- **Exercise description**
I need every line of the material below that includes the string "boundary".
BEGIN Data to process
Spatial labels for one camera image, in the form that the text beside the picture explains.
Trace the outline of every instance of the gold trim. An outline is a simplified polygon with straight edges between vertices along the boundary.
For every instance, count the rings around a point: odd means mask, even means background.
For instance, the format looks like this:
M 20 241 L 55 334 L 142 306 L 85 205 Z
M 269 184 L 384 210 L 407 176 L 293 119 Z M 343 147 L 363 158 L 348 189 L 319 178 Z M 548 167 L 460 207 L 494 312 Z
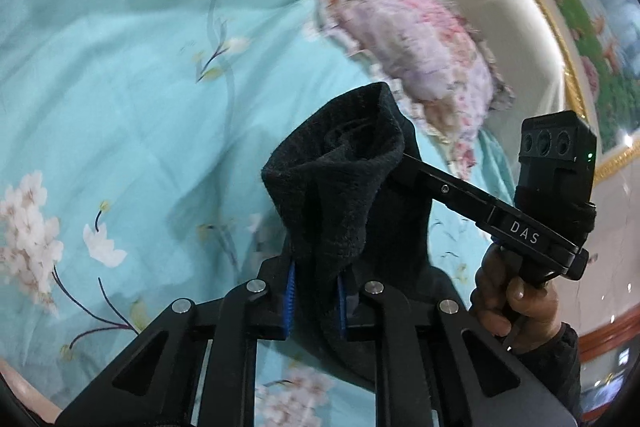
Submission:
M 558 41 L 558 46 L 560 47 L 562 60 L 564 60 L 564 93 L 566 102 L 571 109 L 580 115 L 580 117 L 588 121 L 584 95 L 582 94 L 582 90 L 580 89 L 580 84 L 578 82 L 578 70 L 571 58 L 569 47 L 560 32 L 560 28 L 556 23 L 556 20 L 551 15 L 551 12 L 546 8 L 542 0 L 534 0 L 534 2 L 545 17 L 546 22 L 549 24 L 554 37 Z M 638 157 L 640 157 L 640 139 L 636 140 L 633 147 L 629 147 L 617 156 L 597 165 L 593 184 L 598 184 L 606 178 L 609 178 Z

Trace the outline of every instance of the camera lens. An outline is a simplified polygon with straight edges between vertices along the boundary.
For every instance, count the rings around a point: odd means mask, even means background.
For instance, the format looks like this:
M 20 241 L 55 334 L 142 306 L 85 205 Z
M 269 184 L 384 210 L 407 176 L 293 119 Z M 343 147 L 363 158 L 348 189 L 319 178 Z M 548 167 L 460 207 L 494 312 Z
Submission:
M 530 134 L 526 134 L 522 138 L 522 150 L 524 152 L 529 152 L 532 147 L 533 147 L 533 138 L 531 137 Z
M 549 131 L 541 131 L 538 135 L 538 154 L 546 156 L 551 149 L 551 135 Z
M 567 131 L 562 131 L 558 135 L 558 154 L 564 156 L 569 152 L 569 145 L 571 144 L 571 138 Z

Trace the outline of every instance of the wall mural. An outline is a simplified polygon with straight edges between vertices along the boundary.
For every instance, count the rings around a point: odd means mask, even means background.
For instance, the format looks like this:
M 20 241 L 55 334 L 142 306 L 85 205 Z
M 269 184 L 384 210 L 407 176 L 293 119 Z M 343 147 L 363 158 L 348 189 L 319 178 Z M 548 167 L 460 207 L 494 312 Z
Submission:
M 636 153 L 634 134 L 640 129 L 638 0 L 555 1 L 590 84 L 603 158 L 629 156 L 626 149 Z

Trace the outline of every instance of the red wood trim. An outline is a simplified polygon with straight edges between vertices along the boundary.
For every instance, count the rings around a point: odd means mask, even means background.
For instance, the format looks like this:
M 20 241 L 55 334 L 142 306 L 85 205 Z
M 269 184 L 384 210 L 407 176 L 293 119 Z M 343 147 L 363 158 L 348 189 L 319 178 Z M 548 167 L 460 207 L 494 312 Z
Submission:
M 602 416 L 602 413 L 604 413 L 608 408 L 609 408 L 609 404 L 606 403 L 604 405 L 601 405 L 600 407 L 597 407 L 593 411 L 586 412 L 582 415 L 582 421 L 590 422 L 592 420 L 597 420 L 598 418 L 600 418 L 600 416 Z
M 578 340 L 580 361 L 589 362 L 637 335 L 640 335 L 640 305 L 617 317 L 613 324 L 581 336 Z

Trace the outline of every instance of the screw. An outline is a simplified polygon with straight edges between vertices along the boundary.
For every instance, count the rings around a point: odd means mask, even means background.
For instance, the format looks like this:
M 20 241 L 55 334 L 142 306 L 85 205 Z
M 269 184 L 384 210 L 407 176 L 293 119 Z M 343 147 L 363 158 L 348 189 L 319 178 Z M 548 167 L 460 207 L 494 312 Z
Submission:
M 267 288 L 267 283 L 262 279 L 252 279 L 246 284 L 246 288 L 251 293 L 260 293 Z
M 364 291 L 366 291 L 367 293 L 371 293 L 373 295 L 382 293 L 384 289 L 385 289 L 385 285 L 383 285 L 382 282 L 378 282 L 378 281 L 369 281 L 364 285 Z
M 444 301 L 440 303 L 440 311 L 447 315 L 454 315 L 458 313 L 459 309 L 458 303 L 451 299 L 444 299 Z
M 191 309 L 191 301 L 189 299 L 177 299 L 171 305 L 171 309 L 176 313 L 186 313 Z

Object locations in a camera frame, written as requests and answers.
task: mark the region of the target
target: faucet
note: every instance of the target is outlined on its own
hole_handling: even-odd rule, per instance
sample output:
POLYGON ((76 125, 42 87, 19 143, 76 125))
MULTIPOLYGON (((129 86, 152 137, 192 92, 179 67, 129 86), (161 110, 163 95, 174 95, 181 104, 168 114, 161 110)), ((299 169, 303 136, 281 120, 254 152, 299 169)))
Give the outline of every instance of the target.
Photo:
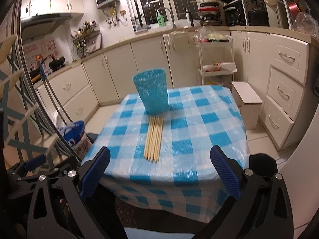
POLYGON ((175 22, 174 22, 174 15, 173 15, 172 11, 171 11, 169 8, 167 8, 167 7, 160 7, 160 8, 158 8, 157 11, 156 11, 156 17, 157 17, 157 15, 158 15, 158 13, 159 13, 159 11, 160 11, 161 9, 166 9, 167 11, 170 12, 171 18, 172 18, 172 22, 173 22, 173 29, 177 28, 176 25, 175 25, 175 22))

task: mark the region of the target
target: chopstick
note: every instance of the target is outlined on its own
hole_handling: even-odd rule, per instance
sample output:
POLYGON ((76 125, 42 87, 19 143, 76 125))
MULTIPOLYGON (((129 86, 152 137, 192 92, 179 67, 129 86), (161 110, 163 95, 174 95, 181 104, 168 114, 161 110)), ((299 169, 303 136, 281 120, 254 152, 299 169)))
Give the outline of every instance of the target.
POLYGON ((160 158, 163 123, 163 118, 150 117, 144 149, 144 158, 148 161, 158 162, 160 158))

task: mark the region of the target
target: blue gripper pad
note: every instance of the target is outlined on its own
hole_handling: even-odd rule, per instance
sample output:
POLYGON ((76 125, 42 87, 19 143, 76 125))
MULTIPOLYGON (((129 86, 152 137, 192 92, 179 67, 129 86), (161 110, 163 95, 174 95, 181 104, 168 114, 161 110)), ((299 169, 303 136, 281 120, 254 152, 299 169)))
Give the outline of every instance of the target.
POLYGON ((27 172, 32 172, 37 169, 39 166, 43 165, 47 161, 47 157, 44 154, 41 154, 33 159, 27 161, 24 165, 24 170, 27 172))
POLYGON ((94 159, 91 160, 93 163, 81 180, 81 191, 79 194, 83 201, 93 195, 110 160, 111 153, 107 147, 102 147, 94 159))
POLYGON ((224 187, 227 189, 228 194, 238 200, 241 196, 240 176, 238 173, 238 167, 235 166, 235 169, 237 170, 234 170, 229 163, 229 160, 233 159, 228 159, 219 146, 213 146, 211 148, 210 157, 211 162, 221 178, 224 187))

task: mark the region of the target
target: range hood
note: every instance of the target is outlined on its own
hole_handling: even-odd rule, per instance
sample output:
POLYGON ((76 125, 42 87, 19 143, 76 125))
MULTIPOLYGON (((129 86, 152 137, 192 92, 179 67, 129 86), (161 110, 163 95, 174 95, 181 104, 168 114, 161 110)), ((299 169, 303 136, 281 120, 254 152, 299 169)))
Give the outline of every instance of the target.
POLYGON ((65 21, 71 19, 70 13, 43 14, 21 19, 21 37, 23 43, 42 39, 52 34, 65 21))

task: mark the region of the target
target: screw
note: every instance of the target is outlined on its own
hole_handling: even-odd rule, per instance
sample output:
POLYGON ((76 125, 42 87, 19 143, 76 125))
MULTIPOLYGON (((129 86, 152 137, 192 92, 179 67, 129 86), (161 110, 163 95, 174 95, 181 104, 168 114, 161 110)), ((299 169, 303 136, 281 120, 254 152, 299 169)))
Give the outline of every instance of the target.
POLYGON ((252 170, 250 170, 250 169, 246 169, 246 170, 245 170, 245 174, 246 174, 247 176, 252 176, 252 175, 254 174, 254 172, 253 172, 252 170))
POLYGON ((76 174, 77 174, 76 171, 69 171, 69 172, 68 172, 68 176, 69 176, 69 177, 74 177, 74 176, 76 176, 76 174))
POLYGON ((282 175, 280 173, 276 173, 275 177, 277 180, 281 180, 282 179, 282 175))
POLYGON ((42 175, 39 176, 39 180, 40 180, 40 181, 44 181, 45 178, 46 178, 46 176, 45 176, 44 174, 42 174, 42 175))

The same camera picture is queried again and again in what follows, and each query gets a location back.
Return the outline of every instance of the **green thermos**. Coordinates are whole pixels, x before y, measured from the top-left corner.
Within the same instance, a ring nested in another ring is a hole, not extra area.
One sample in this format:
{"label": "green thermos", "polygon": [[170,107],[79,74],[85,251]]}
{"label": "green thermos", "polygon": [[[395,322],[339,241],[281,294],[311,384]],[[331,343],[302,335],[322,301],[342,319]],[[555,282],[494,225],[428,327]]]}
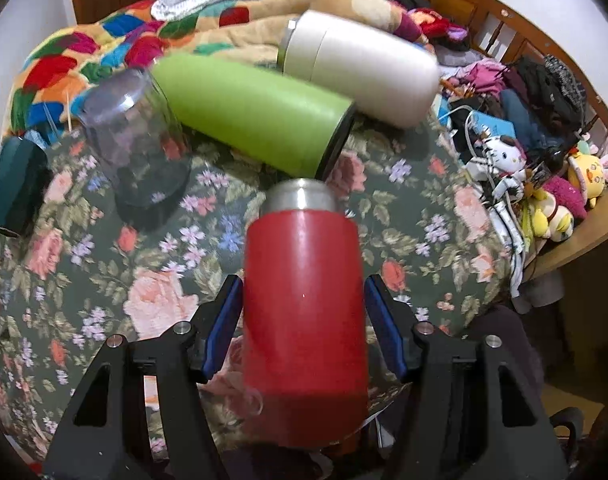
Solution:
{"label": "green thermos", "polygon": [[353,123],[349,98],[271,70],[182,53],[150,70],[181,122],[291,176],[324,180]]}

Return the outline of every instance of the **yellow object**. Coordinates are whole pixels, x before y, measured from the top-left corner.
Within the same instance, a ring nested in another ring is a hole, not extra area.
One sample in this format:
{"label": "yellow object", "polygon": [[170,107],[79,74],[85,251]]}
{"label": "yellow object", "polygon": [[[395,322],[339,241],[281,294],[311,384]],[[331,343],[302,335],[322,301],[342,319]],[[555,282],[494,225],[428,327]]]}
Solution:
{"label": "yellow object", "polygon": [[529,199],[529,208],[532,210],[533,233],[537,237],[563,242],[573,234],[573,215],[563,205],[558,205],[552,193],[536,189]]}
{"label": "yellow object", "polygon": [[583,199],[593,208],[608,183],[608,155],[573,153],[568,157],[568,181],[582,193]]}

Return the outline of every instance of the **colorful blanket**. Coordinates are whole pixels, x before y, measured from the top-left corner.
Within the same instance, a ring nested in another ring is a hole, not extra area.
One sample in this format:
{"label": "colorful blanket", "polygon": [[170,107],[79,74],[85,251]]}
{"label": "colorful blanket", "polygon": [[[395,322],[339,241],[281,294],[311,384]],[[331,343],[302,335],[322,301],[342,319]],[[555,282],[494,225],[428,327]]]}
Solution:
{"label": "colorful blanket", "polygon": [[228,0],[172,22],[153,20],[152,4],[145,0],[98,23],[59,30],[39,45],[15,79],[2,136],[36,130],[52,144],[85,91],[115,70],[148,66],[172,50],[270,66],[289,19],[309,9],[417,39],[403,9],[386,0]]}

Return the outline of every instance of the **red water bottle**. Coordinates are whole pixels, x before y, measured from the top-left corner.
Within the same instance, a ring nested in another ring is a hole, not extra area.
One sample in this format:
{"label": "red water bottle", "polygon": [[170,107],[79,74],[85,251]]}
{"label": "red water bottle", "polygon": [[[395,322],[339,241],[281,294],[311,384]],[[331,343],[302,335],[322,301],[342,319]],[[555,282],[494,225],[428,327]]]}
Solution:
{"label": "red water bottle", "polygon": [[268,193],[246,236],[244,383],[261,438],[322,447],[367,415],[362,261],[356,225],[317,180]]}

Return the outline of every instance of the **wooden headboard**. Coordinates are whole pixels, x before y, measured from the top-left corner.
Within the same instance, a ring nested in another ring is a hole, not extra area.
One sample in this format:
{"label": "wooden headboard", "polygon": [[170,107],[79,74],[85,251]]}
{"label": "wooden headboard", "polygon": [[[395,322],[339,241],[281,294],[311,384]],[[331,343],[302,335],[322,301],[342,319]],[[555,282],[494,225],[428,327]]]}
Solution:
{"label": "wooden headboard", "polygon": [[[541,58],[545,54],[552,54],[560,59],[571,69],[575,77],[581,81],[586,88],[587,100],[595,114],[590,119],[587,130],[596,126],[596,130],[601,130],[604,134],[608,129],[608,108],[600,96],[591,85],[588,78],[584,75],[580,67],[573,59],[548,35],[539,30],[529,20],[518,12],[506,6],[498,0],[428,0],[431,7],[446,18],[468,27],[472,38],[472,47],[490,56],[494,51],[500,34],[505,27],[515,31],[513,39],[508,43],[505,53],[501,57],[501,62],[510,63],[517,60],[520,56],[526,55]],[[488,44],[482,48],[475,44],[474,40],[478,33],[486,30],[486,22],[489,16],[497,20],[497,26],[492,31]],[[608,190],[601,197],[595,209],[589,214],[588,218],[580,225],[575,227],[573,235],[564,243],[558,244],[552,250],[540,254],[535,262],[524,270],[525,280],[536,278],[546,272],[557,269],[564,264],[575,260],[584,253],[587,253],[603,241],[608,239]]]}
{"label": "wooden headboard", "polygon": [[428,0],[431,7],[449,18],[451,21],[468,27],[472,40],[484,27],[489,16],[498,20],[497,27],[491,34],[491,38],[485,48],[472,42],[472,47],[483,54],[490,56],[500,33],[505,27],[515,31],[515,35],[508,44],[508,49],[501,57],[504,64],[519,59],[522,55],[534,58],[542,58],[546,54],[552,54],[565,63],[571,69],[575,77],[581,81],[586,88],[586,96],[595,115],[590,117],[590,130],[597,121],[601,121],[604,128],[608,128],[608,108],[597,94],[588,78],[584,75],[575,61],[548,35],[539,30],[521,14],[506,6],[498,0]]}

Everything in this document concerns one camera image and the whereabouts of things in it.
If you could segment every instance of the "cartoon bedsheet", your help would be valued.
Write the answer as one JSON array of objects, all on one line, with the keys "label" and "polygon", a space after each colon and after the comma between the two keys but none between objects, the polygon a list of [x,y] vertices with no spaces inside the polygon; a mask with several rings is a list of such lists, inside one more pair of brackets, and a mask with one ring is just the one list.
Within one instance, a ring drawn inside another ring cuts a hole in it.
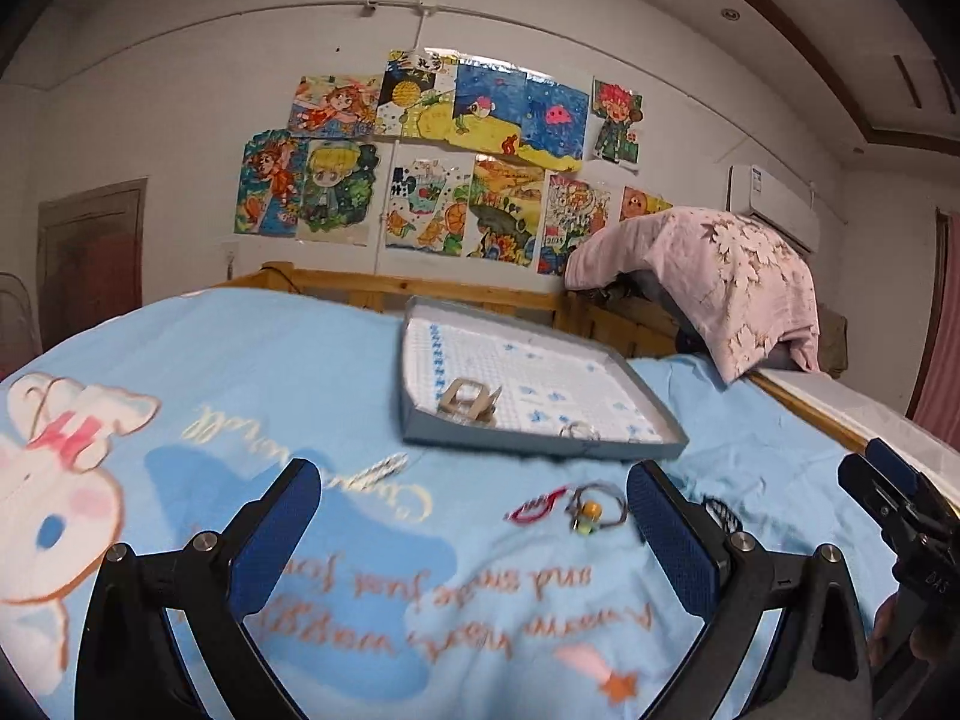
[{"label": "cartoon bedsheet", "polygon": [[[524,501],[623,488],[627,466],[402,445],[400,324],[311,298],[208,290],[71,338],[3,384],[0,644],[52,718],[72,716],[80,630],[107,546],[181,547],[224,527],[291,457],[322,469],[320,509],[248,630],[310,717],[635,718],[700,627],[632,522],[581,536]],[[708,362],[638,361],[690,444],[666,469],[772,549],[848,557],[865,619],[892,553],[837,487],[844,452]],[[395,452],[399,474],[349,477]],[[229,717],[171,613],[200,694]],[[720,715],[745,700],[776,618]]]}]

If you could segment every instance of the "star print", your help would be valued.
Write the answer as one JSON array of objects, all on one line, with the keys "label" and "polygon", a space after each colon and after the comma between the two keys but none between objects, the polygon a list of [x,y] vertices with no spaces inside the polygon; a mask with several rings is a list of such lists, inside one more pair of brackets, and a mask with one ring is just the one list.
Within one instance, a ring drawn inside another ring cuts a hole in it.
[{"label": "star print", "polygon": [[597,689],[606,693],[611,707],[623,704],[628,698],[637,697],[637,672],[617,674],[616,671],[611,671],[607,681]]}]

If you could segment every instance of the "blue cartoon eye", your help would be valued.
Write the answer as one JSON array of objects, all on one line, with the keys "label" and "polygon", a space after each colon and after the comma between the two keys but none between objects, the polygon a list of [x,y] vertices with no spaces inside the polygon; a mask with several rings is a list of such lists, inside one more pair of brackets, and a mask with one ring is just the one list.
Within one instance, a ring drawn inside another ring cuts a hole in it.
[{"label": "blue cartoon eye", "polygon": [[59,514],[50,514],[40,523],[37,531],[37,546],[40,549],[50,549],[64,534],[64,518]]}]

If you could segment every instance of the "poster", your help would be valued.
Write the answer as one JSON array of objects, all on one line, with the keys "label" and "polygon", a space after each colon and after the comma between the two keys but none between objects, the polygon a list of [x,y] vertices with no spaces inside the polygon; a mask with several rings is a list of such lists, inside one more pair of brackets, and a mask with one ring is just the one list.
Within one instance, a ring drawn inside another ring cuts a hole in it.
[{"label": "poster", "polygon": [[673,208],[658,194],[649,194],[633,187],[623,188],[623,201],[620,204],[620,221],[626,218],[643,217]]},{"label": "poster", "polygon": [[254,135],[244,148],[233,231],[292,238],[304,189],[307,142],[285,129]]},{"label": "poster", "polygon": [[461,256],[473,165],[458,156],[465,155],[397,162],[387,201],[388,247]]},{"label": "poster", "polygon": [[517,155],[547,170],[579,170],[590,95],[528,74]]},{"label": "poster", "polygon": [[373,135],[380,76],[304,76],[287,127],[314,138]]},{"label": "poster", "polygon": [[526,85],[526,71],[514,65],[462,56],[448,143],[488,154],[517,154],[527,109]]},{"label": "poster", "polygon": [[642,103],[641,95],[615,83],[594,79],[592,110],[604,120],[593,148],[594,156],[614,163],[637,163],[640,151],[637,124],[643,121]]},{"label": "poster", "polygon": [[442,141],[453,121],[456,52],[390,52],[376,108],[377,135]]},{"label": "poster", "polygon": [[545,175],[542,167],[477,155],[470,182],[467,256],[530,265]]},{"label": "poster", "polygon": [[570,250],[607,225],[610,192],[564,175],[551,175],[546,194],[544,242],[536,272],[563,275]]},{"label": "poster", "polygon": [[367,245],[367,212],[373,196],[376,145],[352,141],[309,141],[304,199],[296,225],[301,241]]}]

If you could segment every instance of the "air conditioner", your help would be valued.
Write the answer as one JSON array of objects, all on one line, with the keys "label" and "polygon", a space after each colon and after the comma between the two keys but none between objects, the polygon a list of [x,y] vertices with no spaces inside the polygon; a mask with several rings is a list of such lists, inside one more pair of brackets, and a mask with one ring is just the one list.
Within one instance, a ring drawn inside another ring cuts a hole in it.
[{"label": "air conditioner", "polygon": [[820,220],[809,202],[762,167],[734,165],[730,168],[727,210],[769,224],[801,254],[815,252],[820,245]]}]

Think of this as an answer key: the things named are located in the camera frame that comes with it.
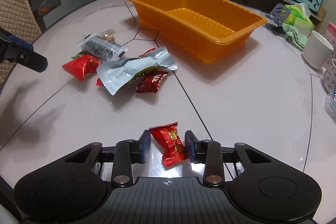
END Data to process
- **Response below**
Trace the outline of every instance of the gold trim. An outline is a simplified polygon with straight edges between vertices along the boundary.
Trace the outline of every instance of the camera lens. An outline is a simplified polygon with straight edges between vertices along the boundary.
Trace the outline of every instance of the wall mural. An outline is a simplified polygon with straight edges between vertices along the boundary.
Trace the outline of every instance of the red wood trim. An outline is a simplified polygon with straight edges between vertices along the boundary.
Trace the outline of every instance of the screw. An outline is a simplified polygon with straight edges between vertices along the boundary.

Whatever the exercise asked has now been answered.